## PROBLEM TO SOLVE:
When you find the line with "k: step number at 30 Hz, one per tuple" among the records below, reproduce it and each line after it exactly, ending with the line with "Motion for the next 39".

[Records drawn from a dataset]
╔══

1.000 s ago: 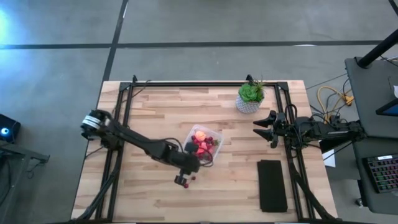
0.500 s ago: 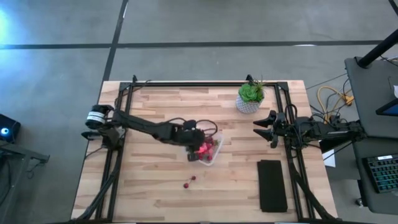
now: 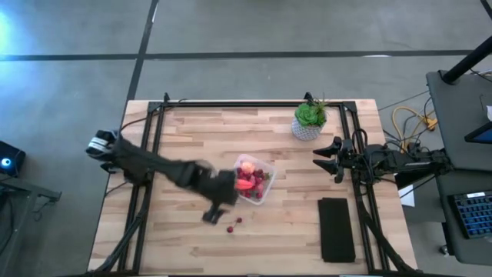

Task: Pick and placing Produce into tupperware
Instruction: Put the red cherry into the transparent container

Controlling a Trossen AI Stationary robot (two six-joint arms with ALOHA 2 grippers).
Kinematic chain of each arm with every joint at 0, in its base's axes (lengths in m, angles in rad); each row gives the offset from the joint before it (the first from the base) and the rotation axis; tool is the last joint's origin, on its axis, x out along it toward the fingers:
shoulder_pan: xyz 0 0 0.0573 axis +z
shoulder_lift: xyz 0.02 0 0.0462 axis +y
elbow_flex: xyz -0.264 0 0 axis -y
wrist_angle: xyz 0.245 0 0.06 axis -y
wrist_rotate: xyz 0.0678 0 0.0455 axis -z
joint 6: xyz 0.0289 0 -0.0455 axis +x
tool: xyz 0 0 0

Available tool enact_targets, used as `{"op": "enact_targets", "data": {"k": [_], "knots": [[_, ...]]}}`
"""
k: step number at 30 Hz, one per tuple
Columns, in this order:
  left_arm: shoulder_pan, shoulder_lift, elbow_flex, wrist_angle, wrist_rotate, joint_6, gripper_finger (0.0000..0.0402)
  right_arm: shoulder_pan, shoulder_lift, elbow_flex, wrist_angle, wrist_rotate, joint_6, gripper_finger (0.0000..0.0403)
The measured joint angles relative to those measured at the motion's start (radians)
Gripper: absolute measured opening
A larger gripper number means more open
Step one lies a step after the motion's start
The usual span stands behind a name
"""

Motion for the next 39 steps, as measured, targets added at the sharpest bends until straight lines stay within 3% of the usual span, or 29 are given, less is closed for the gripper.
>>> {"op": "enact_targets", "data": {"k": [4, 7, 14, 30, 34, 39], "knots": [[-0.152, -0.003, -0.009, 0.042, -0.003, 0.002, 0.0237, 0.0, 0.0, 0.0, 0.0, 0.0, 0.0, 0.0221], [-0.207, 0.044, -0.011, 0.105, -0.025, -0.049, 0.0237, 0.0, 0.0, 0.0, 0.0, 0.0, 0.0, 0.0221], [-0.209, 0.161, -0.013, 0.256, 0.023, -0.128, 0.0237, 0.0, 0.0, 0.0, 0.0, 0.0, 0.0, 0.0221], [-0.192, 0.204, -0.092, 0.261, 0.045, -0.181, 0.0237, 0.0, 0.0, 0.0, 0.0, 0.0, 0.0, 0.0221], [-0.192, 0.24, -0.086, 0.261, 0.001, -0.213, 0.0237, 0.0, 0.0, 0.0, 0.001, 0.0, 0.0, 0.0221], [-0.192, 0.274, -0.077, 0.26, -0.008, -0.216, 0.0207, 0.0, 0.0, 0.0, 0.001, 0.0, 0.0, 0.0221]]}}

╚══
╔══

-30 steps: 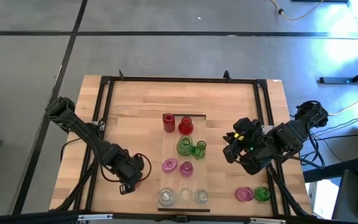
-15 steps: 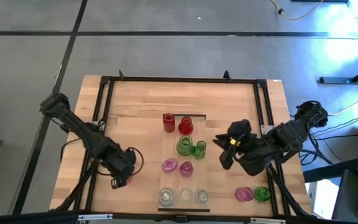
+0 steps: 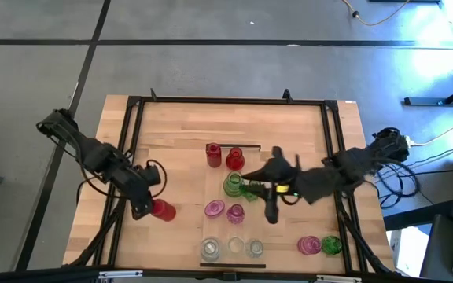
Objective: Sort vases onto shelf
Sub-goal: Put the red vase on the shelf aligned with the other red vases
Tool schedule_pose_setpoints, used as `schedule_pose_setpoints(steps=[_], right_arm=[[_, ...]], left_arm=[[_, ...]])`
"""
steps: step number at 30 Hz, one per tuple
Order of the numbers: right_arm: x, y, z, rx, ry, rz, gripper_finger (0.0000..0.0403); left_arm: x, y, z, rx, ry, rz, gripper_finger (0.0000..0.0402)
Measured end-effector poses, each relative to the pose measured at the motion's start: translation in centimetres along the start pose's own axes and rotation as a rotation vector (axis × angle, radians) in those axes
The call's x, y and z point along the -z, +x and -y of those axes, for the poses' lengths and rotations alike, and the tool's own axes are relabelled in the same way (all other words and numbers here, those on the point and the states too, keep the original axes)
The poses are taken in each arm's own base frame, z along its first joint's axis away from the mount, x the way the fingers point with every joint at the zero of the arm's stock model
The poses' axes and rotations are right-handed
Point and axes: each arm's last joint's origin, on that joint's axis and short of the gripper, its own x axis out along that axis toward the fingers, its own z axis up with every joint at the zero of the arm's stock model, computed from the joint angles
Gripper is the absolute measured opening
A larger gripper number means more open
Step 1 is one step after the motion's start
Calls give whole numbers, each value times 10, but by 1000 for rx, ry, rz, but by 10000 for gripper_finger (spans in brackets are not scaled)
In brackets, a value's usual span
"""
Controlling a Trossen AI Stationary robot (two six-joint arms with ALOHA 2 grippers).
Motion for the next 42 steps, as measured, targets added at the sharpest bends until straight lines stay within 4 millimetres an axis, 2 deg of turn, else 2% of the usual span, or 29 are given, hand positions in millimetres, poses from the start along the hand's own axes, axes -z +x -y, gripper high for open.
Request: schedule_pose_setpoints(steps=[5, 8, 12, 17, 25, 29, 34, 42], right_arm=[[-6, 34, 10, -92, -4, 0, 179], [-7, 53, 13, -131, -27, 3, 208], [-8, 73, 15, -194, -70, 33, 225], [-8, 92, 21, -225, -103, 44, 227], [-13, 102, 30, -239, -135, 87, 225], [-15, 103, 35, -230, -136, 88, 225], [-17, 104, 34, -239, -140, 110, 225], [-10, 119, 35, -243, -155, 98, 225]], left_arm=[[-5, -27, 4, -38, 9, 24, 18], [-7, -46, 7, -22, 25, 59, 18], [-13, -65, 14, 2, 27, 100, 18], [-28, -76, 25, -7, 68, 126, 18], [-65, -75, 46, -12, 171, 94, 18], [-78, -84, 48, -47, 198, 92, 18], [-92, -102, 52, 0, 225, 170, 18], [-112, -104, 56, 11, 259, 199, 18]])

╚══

## ANSWER:
k: step number at 30 Hz, one per tuple
Columns, in this order:
  left_arm: shoulder_pan, shoulder_lift, elbow_flex, wrist_angle, wrist_rotate, joint_6, gripper_finger (0.0000..0.0402)
  right_arm: shoulder_pan, shoulder_lift, elbow_flex, wrist_angle, wrist_rotate, joint_6, gripper_finger (0.0000..0.0403)
The measured joint angles relative to those measured at the motion's start (radians)
Gripper: absolute measured opening
A larger gripper number means more open
Step one lies a step after the motion's start
The usual span stands behind a name
"""

Motion for the next 39 steps, as measured, targets added at the sharpest bends until straight lines stay within 3% of the usual span, or 29 are given, less is closed for the gripper.

Nothing remains open in this exercise.